* [Task goal]
All the lines below need retyping exactly, apart from the images.
● ● ● ● ● ● ●
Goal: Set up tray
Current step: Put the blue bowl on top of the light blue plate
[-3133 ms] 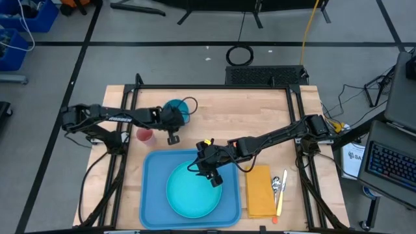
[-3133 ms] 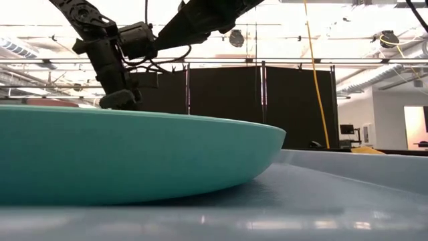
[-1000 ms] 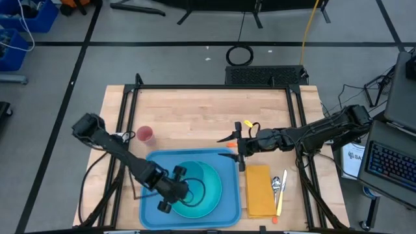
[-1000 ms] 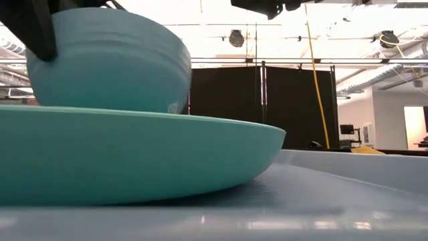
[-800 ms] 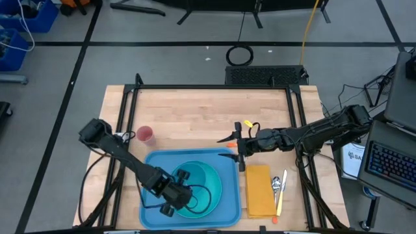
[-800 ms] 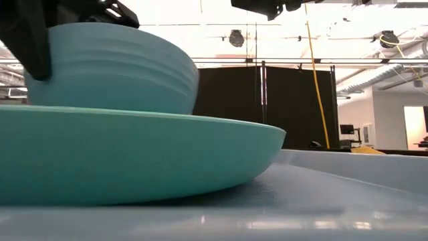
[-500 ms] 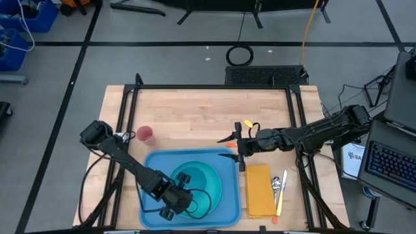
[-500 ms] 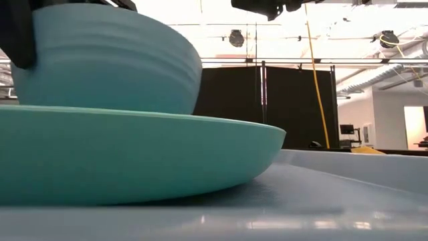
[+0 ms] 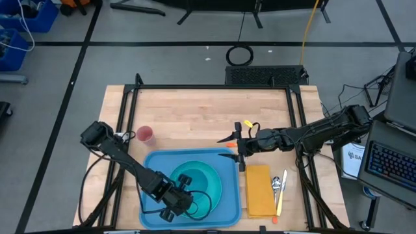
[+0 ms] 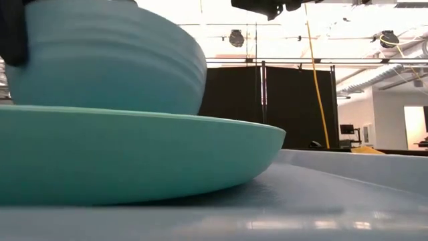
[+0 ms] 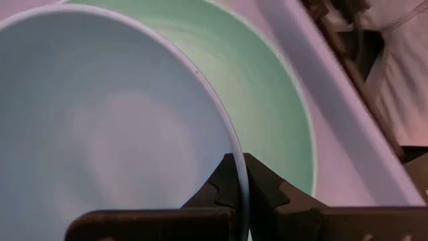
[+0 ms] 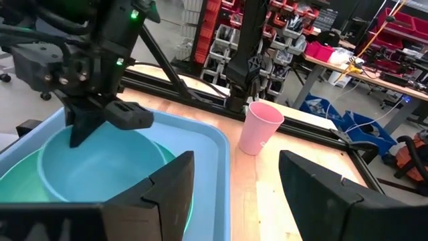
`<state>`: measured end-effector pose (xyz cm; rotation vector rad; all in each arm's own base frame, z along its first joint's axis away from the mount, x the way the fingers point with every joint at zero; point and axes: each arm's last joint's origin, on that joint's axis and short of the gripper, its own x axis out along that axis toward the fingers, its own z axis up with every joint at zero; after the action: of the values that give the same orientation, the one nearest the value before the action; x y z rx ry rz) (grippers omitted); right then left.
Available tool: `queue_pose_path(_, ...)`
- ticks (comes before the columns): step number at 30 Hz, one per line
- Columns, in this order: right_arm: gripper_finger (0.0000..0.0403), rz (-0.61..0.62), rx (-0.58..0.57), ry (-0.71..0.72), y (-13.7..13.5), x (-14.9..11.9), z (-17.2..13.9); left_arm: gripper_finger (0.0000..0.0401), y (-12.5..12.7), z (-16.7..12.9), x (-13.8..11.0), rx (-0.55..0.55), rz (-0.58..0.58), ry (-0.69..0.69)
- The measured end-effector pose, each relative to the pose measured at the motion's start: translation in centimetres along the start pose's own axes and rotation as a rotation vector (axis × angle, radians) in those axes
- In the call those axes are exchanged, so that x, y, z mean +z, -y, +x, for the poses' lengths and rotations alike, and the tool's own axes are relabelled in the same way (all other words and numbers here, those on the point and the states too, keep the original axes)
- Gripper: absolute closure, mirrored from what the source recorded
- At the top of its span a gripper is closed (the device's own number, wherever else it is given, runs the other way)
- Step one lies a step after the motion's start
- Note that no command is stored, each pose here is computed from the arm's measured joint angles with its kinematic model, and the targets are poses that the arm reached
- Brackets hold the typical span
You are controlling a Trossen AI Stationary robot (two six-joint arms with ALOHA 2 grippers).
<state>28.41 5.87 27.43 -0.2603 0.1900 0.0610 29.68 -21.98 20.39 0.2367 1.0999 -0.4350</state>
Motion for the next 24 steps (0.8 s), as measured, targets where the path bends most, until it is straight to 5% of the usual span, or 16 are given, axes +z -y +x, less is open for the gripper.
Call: queue_pose_path(24,0.0193,-0.001,0.001,-0.007,-0.01,-0.06,0.00,0.0367,-0.02,0.56,0.04,-0.090,-0.023,-0.016)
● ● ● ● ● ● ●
* [Final answer]
Goal: Set up tray
Current step: Put the blue bowl on top of the light blue plate
[-3133 ms] 
[-3133 ms] 
[-1000 ms] 
[-1000 ms] 
[-800 ms] 
[-800 ms] 
[-500 ms] 
[-500 ms] 
[+0 ms] 
[+0 ms] 
[+0 ms] 
[+0 ms] 
`<state>`: measured end-effector pose (xyz cm; rotation vector rad; all in each arm's own base frame, z along its first joint's axis away from the mount, x the way the fingers point with every joint at zero; point and axes: each arm's last joint's origin, on that joint's axis and short of the gripper, its own x axis out along that axis toward the fingers, its own z axis up with every joint at zero; after the action: of the values that give the same orientation, the one nearest the value before the action; x y z rx ry rz) (grippers omitted); right then left.
Available tool: `queue_pose_path(_, ...)`
- ticks (comes before the columns): step number at 30 Hz, one per line
- Columns, in this order: right_arm: gripper_finger (0.0000..0.0403), rz (-0.61..0.62), rx (-0.58..0.57), ry (-0.71..0.72), y (-13.7..13.5), x (-14.9..11.9), z (-17.2..13.9); left_arm: gripper_finger (0.0000..0.0401), y (-12.5..12.7), z (-16.7..12.9), x (-13.8..11.0), rx (-0.55..0.55), rz (-0.58..0.58), ry (-0.69..0.69)
- The measured end-effector pose, each relative to the pose measured at the motion's start: translation in centimetres along the start pose's own axes and rotation as a rotation vector (axis × angle, radians) in those axes
- In the call those axes are exchanged, so that x, y, z mean +z, -y, +x, for the poses' lengths and rotations alike, and the tool's own axes are relabelled in the same way (all other words and numbers here, those on the point and the states too, keep the original axes)
- Gripper: absolute closure, mirrored from what the source recorded
- At the top of its span a gripper is closed (the device's own number, wherever else it is given, runs the other way)
- Step one lies a step after the motion's start
- Note that no command is stored, each pose here is computed from the arm's measured joint angles with its kinematic model, and the targets are poses that the arm reached
- Brackets hold the typical span
You are controlling a Trossen AI Stationary robot (two six-joint arms with ALOHA 2 grippers).
<state>28.41 5.87 27.43 -0.2603 0.1900 0.0610 29.68 -21.98 20.39 0.2367 1.0999 -0.4350</state>
Motion for the next 24 steps (0.8 s), as measured, targets where the path bends most, until it is straight to 5% of the usual span, or 16 are given, axes +z -y +x, less is open for the gripper.
Call: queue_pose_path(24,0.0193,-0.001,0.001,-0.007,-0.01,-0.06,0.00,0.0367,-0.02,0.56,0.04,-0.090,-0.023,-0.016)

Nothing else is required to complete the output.